- Goal of the exercise -
Transcribe the full listing exactly, and drop every picture.

Input data START

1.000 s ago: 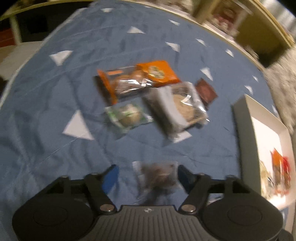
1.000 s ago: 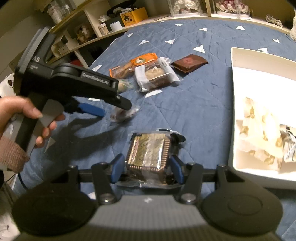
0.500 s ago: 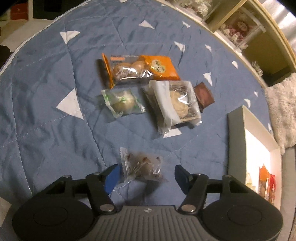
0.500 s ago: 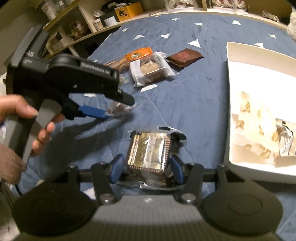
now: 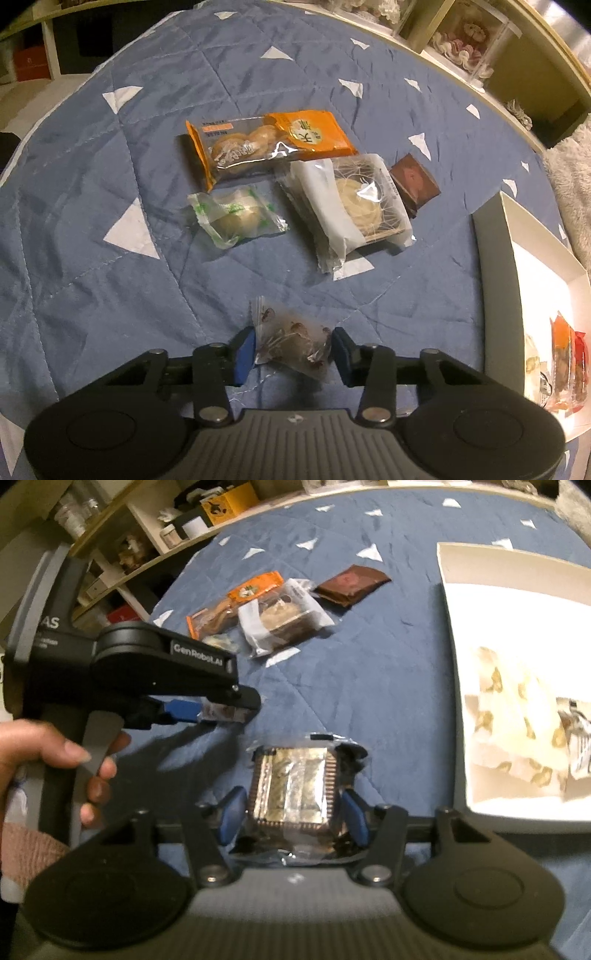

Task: Organize snacks
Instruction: 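Carry foil cake in right tool while left tool carries candy packet to tray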

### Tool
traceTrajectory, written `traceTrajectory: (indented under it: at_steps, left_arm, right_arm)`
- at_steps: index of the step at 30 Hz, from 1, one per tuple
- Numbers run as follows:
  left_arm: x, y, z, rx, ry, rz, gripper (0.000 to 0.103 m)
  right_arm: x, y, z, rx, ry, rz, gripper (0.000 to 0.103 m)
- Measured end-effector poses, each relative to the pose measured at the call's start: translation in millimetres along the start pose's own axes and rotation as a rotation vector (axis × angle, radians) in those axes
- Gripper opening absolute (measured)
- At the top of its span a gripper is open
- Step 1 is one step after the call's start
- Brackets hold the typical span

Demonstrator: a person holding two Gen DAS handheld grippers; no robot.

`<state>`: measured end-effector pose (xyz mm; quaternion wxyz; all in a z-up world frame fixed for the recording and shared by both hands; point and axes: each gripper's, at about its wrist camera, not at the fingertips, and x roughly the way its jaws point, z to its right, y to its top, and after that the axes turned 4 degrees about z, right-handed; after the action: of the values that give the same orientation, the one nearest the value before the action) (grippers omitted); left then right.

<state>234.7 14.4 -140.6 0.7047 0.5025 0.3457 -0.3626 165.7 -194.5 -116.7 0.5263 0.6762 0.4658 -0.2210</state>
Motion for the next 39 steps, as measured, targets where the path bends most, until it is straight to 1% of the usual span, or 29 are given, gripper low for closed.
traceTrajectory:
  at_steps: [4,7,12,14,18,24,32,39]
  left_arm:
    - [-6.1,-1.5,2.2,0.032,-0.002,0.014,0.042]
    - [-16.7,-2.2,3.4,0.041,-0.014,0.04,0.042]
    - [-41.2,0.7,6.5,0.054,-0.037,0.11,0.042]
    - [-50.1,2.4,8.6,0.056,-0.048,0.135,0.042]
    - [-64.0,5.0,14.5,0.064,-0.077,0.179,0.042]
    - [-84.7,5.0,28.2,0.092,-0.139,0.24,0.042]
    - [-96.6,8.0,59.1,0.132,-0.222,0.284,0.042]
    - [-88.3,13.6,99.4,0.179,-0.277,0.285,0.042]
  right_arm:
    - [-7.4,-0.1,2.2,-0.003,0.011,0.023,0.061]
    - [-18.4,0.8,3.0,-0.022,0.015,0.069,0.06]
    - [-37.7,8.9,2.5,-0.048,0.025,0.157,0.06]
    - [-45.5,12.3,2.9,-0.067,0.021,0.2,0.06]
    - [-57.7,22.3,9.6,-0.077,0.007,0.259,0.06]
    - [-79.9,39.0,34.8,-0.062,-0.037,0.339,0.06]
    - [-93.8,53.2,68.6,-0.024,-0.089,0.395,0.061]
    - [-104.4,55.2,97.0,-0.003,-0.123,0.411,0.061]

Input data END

- Your solution -
1.000 s ago: 
1.000 s ago: 
0.500 s ago: 
0.500 s ago: 
now: 

Task: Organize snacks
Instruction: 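Carry foil cake in right tool while left tool carries candy packet to tray
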
### Tool
traceTrajectory, written `traceTrajectory: (indented under it: at_steps, left_arm, right_arm)`
- at_steps: index of the step at 30 Hz, from 1, one per tuple
- Numbers run as follows:
  left_arm: x, y, z, rx, ry, rz, gripper (0.000 to 0.103 m)
  right_arm: x, y, z, rx, ry, rz, gripper (0.000 to 0.103 m)
- Measured end-effector poses, each relative to the pose measured at the call's start: translation in millimetres along the start pose's own axes and rotation as a rotation vector (axis × angle, radians) in those axes
- Gripper opening absolute (measured)
- At the top of its span a gripper is open
- Step 1 is one step after the call's start
- Brackets hold the typical span

Demonstrator: a person holding two Gen DAS handheld grippers; no robot.

`<state>`: measured end-effector pose (xyz mm; quaternion wxyz; all in a z-up world frame fixed for the recording and shared by both hands; point and axes: each gripper's, at about its wrist camera, not at the fingertips, and x roughly the way its jaws point, z to its right, y to its top, and after that the axes turned 4 degrees about z, right-handed; after the action: of the values that give the same orientation, the one nearest the value before the action) (grippers omitted); left then right.

<state>234.7 14.4 -140.6 0.7047 0.5025 0.3457 -0.3626 165.7 -194.5 -116.7 0.5263 0.6762 0.4658 -0.2210</state>
Motion for the next 39 steps, as measured, targets where the path bends most, until it is straight to 1% of the usual span, or 29 are given, gripper low for closed.
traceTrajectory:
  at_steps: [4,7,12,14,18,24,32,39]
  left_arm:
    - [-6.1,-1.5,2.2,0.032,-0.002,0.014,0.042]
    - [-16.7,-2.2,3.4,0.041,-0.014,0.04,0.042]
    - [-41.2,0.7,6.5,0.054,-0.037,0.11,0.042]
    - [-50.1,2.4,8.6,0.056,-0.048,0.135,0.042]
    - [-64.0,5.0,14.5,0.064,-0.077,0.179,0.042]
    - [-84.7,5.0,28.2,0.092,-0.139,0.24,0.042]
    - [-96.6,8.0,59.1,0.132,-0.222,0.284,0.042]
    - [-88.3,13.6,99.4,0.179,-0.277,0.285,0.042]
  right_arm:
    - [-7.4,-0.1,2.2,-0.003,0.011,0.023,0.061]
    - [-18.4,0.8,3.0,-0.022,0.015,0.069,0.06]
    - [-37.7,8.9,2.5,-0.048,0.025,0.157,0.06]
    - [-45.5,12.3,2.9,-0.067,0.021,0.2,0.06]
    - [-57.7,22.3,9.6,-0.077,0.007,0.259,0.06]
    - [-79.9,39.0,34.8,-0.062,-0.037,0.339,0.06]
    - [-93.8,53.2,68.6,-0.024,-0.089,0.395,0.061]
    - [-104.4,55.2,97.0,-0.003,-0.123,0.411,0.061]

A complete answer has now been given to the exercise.